Well, strictly speaking this is not to do with ageing as you can get a trigger finger at any age – even if they are more common in women over 40. However, it does have to do with the wonderful Ernest Keeling* so I thought I would slip it in while I remembered.
According to the NHS Choices website (from which I also took the diagram): Trigger finger is a condition that affects the tendons in the hand. When the affected finger or thumb is bent towards the palm, the tendon gets stuck and the finger clicks or locks.
It’s also known as stenosing tenosynovitis or stenosing tenovaginosis.
Trigger finger can affect one or more fingers. The symptoms can include pain, stiffness, clicking and a small lump in the palm at the base of the affected finger or thumb (known as a nodule).
(On the illustration, 1 is the inflamed tendon, 2 the carpal ligament and 3 a normal tendon.)
On the subject of treatment they say:
In some people, trigger finger may get better without treatment.
However, there is a chance that the affected finger or thumb could become permanently bent if not treated, which will make performing everyday tasks difficult.
If treatment is necessary, several different options are available, including:
- Rest and medication – avoiding certain activities and taking non-steroidal anti-inflammatory drugs (NSAIDs) may help relieve pain.
- Splinting – this involves strapping the affected finger to a plastic splint to help ease your symptoms.
- Corticosteroid injections – steroids are medicines that may be used to reduce swelling.
- Surgery on the affected sheath – surgery involves releasing the affected sheath to allow the tendon to move freely again. This is a relatively minor procedure generally used when other treatments have failed. It can be up to 100% effective, although you may need to take two to four weeks off work to fully recover.
When consulting Ernest Keeling about my dodgy hip I also asked him about my dodgy finger (which I had not identified as a trigger finger – I just knew that it got stuck both painfully and frequently).

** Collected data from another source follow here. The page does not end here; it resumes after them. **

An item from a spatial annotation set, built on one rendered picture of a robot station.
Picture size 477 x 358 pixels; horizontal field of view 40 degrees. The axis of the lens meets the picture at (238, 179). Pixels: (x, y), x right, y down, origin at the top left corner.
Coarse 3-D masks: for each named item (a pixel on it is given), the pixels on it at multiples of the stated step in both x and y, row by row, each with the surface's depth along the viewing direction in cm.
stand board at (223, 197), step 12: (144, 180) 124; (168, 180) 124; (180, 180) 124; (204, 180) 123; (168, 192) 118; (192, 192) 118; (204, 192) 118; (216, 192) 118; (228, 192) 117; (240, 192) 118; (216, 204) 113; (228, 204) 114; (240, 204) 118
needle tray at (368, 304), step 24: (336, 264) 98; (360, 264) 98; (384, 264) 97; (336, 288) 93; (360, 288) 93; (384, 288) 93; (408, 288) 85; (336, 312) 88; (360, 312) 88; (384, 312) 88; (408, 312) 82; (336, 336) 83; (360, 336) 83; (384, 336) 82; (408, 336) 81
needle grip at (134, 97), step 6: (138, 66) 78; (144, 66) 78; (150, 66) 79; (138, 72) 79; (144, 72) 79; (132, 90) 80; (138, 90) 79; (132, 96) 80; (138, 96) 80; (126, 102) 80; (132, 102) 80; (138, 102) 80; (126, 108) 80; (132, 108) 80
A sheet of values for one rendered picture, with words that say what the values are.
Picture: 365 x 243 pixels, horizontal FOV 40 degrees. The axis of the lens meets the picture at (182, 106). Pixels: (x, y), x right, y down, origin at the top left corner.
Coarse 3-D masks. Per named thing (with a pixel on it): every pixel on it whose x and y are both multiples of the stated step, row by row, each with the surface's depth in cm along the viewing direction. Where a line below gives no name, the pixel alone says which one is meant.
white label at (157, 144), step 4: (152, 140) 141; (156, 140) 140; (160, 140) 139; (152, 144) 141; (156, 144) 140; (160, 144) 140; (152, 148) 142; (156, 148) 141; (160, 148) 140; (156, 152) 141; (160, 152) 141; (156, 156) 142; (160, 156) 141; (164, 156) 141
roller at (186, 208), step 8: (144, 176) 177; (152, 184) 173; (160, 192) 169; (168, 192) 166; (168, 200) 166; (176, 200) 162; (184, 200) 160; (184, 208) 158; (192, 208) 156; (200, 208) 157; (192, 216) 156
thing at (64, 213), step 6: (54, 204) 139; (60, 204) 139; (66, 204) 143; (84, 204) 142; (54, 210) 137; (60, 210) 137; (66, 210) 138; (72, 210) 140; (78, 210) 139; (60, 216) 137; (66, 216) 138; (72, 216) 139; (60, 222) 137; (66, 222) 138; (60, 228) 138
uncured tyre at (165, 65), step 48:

He explained that the problem with tendons was that the blood flow to them was poor so that if they got strained or tired it was hard to get enough blood to them for them to effect efficient repairs. The answer, he suggested, was to massage the base of the finger (where the tendon is inflamed in the illustration) really hard to create heat and better blood flow which hopefully would improve matters.

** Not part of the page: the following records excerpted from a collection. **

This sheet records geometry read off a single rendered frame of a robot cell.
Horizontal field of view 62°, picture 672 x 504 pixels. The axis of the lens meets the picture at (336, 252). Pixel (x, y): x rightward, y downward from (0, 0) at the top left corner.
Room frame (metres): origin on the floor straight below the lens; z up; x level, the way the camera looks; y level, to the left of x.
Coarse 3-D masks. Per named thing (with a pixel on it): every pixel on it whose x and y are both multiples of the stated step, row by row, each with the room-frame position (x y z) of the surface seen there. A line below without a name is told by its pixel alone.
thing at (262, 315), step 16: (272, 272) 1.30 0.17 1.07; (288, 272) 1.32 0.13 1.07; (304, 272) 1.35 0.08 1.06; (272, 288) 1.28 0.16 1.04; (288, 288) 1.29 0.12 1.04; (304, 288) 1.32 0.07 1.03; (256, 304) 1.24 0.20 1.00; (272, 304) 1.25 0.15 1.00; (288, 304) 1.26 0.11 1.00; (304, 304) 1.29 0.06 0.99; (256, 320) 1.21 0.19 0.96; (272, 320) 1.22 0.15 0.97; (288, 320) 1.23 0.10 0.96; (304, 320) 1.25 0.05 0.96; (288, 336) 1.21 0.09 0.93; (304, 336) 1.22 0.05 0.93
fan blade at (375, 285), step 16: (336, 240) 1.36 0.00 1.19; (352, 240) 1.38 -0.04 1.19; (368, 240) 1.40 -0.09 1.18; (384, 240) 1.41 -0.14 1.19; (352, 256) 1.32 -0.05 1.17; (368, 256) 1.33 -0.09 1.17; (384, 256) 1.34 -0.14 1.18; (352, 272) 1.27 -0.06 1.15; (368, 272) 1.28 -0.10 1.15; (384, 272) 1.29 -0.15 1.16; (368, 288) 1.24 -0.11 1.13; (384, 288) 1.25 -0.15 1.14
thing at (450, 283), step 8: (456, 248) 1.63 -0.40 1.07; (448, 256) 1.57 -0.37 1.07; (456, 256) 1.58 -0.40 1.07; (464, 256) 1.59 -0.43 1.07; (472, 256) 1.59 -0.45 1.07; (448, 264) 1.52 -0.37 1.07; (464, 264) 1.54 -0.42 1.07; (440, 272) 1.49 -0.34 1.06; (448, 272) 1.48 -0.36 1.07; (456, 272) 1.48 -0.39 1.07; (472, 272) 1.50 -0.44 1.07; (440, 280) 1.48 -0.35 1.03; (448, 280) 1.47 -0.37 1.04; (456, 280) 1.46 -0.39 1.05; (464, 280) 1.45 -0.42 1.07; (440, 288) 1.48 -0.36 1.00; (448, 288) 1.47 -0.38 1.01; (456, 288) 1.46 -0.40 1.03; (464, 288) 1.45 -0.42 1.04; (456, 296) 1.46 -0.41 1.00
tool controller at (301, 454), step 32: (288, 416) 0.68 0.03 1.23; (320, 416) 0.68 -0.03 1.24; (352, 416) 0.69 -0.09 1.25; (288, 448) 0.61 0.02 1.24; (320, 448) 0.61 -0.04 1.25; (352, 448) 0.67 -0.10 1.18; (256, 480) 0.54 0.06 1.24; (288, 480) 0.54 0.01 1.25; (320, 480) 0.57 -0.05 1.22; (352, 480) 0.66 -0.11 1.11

So that is what I have been doing for the last six months. Whenever I think about it I rub the base of my third finger with the thumb of the other hand really hard until both get hot. Often just 30 seconds worth. And, sure enough, although the finger does still very occasionally get stuck when I close my fist very tight round a knife handle or some such, most of the time it is absolutely fine. NSAID free, splint free, steroid free and surgery free!